▸ **EXERCISE DIRECTIONS**
Using the material below, print a verbatim copy of every line from the one containing "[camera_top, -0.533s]" through the one containing "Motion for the", inclusive, and omit the pictures.
Content starts
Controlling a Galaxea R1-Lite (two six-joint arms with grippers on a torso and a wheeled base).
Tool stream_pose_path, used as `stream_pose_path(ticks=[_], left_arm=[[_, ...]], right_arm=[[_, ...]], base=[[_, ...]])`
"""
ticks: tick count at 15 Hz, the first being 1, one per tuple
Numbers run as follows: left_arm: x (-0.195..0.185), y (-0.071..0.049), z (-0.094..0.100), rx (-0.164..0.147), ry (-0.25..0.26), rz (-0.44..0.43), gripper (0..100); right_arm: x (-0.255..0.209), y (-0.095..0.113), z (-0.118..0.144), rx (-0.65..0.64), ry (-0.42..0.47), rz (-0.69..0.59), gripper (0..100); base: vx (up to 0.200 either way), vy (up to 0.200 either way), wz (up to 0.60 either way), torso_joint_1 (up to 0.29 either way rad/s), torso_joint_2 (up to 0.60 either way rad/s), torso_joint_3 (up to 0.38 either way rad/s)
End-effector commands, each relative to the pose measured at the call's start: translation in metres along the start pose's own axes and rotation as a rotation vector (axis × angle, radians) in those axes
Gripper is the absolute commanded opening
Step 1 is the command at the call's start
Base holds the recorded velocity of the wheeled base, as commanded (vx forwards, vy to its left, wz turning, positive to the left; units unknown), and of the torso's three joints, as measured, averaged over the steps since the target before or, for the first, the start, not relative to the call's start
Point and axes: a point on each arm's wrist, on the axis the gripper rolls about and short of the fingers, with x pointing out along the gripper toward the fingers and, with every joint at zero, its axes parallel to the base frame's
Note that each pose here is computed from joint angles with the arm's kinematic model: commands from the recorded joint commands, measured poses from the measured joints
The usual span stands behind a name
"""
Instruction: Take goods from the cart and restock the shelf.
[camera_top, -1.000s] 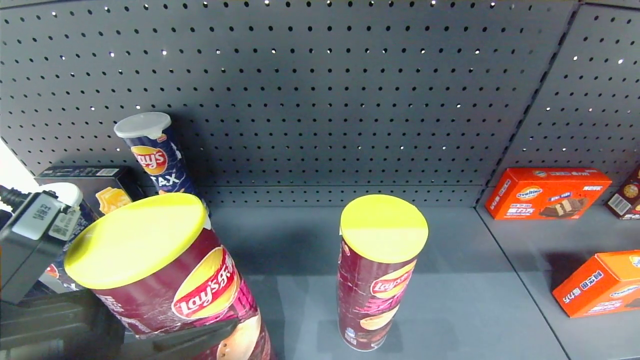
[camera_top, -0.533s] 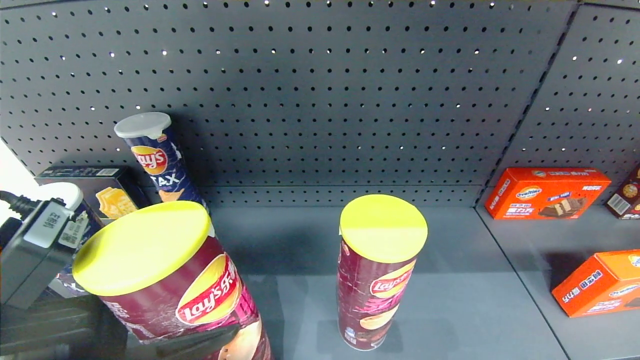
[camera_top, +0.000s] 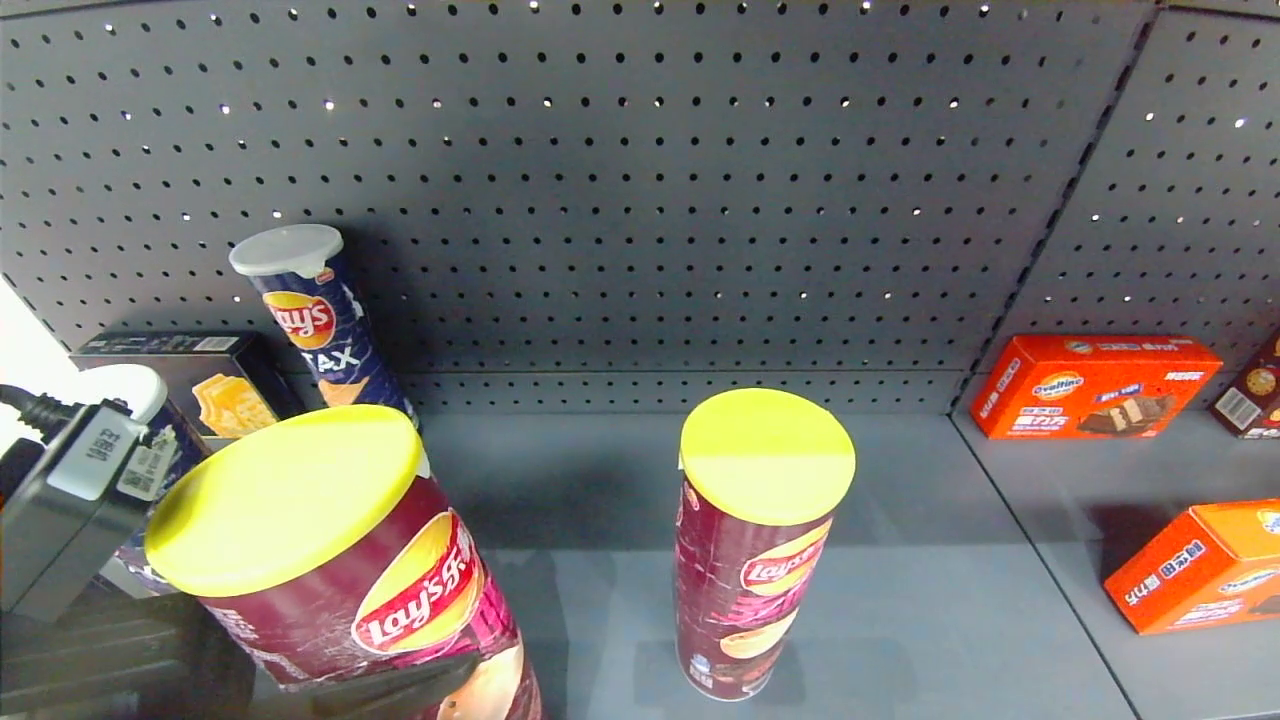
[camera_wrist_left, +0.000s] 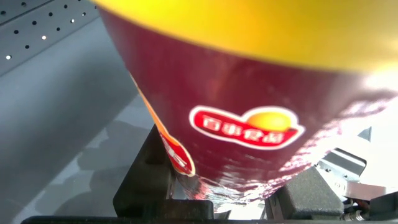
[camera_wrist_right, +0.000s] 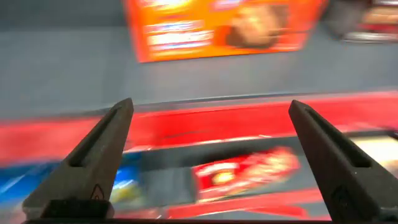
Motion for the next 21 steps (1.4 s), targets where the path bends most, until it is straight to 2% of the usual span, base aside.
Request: stream_pose_path(ticks=[1, 2, 3, 5, 9, 11, 12, 14, 15, 17, 18, 20, 21], left_arm=[[0.0002, 0.0003, -0.0003, 0.0, 0.001, 0.001, 0], [0.0002, 0.0003, -0.0003, 0.0, 0.001, 0.001, 0], [0.0003, 0.0002, -0.0019, -0.002, 0.005, 0.001, 0], [0.0005, -0.0002, -0.0019, 0.0, 0.005, -0.002, 0], [0.0002, 0.0002, -0.0015, -0.002, 0.004, 0.001, 0], [0.0002, 0.0003, -0.001, 0.001, 0.003, 0.003, 0], [0.0002, 0.0002, -0.0015, 0.0, 0.004, 0.002, 0], [0.0, 0.0008, -0.0012, 0.017, 0.004, 0.005, 0], [-0.0001, 0.0009, 0.0005, 0.026, -0.002, 0.007, 0], [0.0003, 0.0014, 0.0029, 0.045, -0.007, 0.009, 0], [0.0004, 0.0014, 0.0023, 0.055, -0.004, 0.009, 0], [0.0012, 0.0019, 0.0032, 0.057, -0.004, 0.009, 0], [0.0016, 0.0019, 0.0044, 0.059, -0.007, 0.006, 0]], right_arm=[[0.0, -0.0004, -0.0013, -0.013, -0.008, -0.027, 100], [-0.0015, -0.0003, -0.0016, -0.016, -0.026, 0.017, 100], [-0.0055, 0.0016, -0.0036, -0.019, -0.084, 0.179, 100], [-0.0059, 0.0028, -0.0032, -0.016, -0.087, 0.227, 100], [-0.006, 0.0027, -0.0033, 0.004, -0.082, 0.223, 100], [-0.005, -0.0024, -0.0038, 0.016, -0.08, -0.008, 100], [-0.0041, -0.0016, -0.0046, 0.021, -0.092, 0.017, 100], [-0.0037, 0.0016, -0.0039, -0.008, -0.121, 0.154, 100], [-0.0037, 0.0015, -0.004, -0.014, -0.12, 0.148, 100], [-0.0034, -0.0004, -0.0044, 0.088, -0.111, 0.069, 100], [-0.0034, -0.0005, -0.0043, 0.092, -0.112, 0.065, 100], [-0.0035, 0.0005, -0.0042, -0.01, -0.117, 0.105, 100], [-0.0038, 0.003, -0.005, -0.037, -0.115, 0.211, 100]], base=[[0.0, 0.0, 0.0, 0.0, 0.0, 0.0], [0.0, 0.0, 0.0, 0.0, 0.0, 0.0], [0.0, 0.0, 0.0, 0.0, 0.0, 0.0], [0.0, 0.0, 0.0, 0.0, 0.0, 0.0], [0.0, 0.0, 0.0, 0.0, 0.0, 0.0], [0.0, 0.0, 0.0, 0.0, 0.0, 0.0], [0.0, 0.0, 0.0, 0.0, 0.0, 0.0], [0.0, 0.0, 0.0, 0.0, 0.0, 0.0], [0.0, 0.0, 0.0, 0.0, 0.0, 0.0], [0.0, 0.0, 0.0, 0.0, 0.0, 0.0], [0.0, 0.0, 0.0, 0.0, 0.0, 0.0], [0.0, 0.0, 0.0, 0.0, 0.0, 0.0], [0.0, 0.0, 0.0, 0.0, 0.0, 0.0]])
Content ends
▸ **WORKED SOLUTION**
[camera_top, -0.533s] 
[camera_top, +0.000s] 
[camera_wrist_left, +0.000s] 
[camera_wrist_right, +0.000s] 
Motion for the next 21 steps (1.4 s), targets where the path bends most, until it is straight to 2% of the usual span, base aside.

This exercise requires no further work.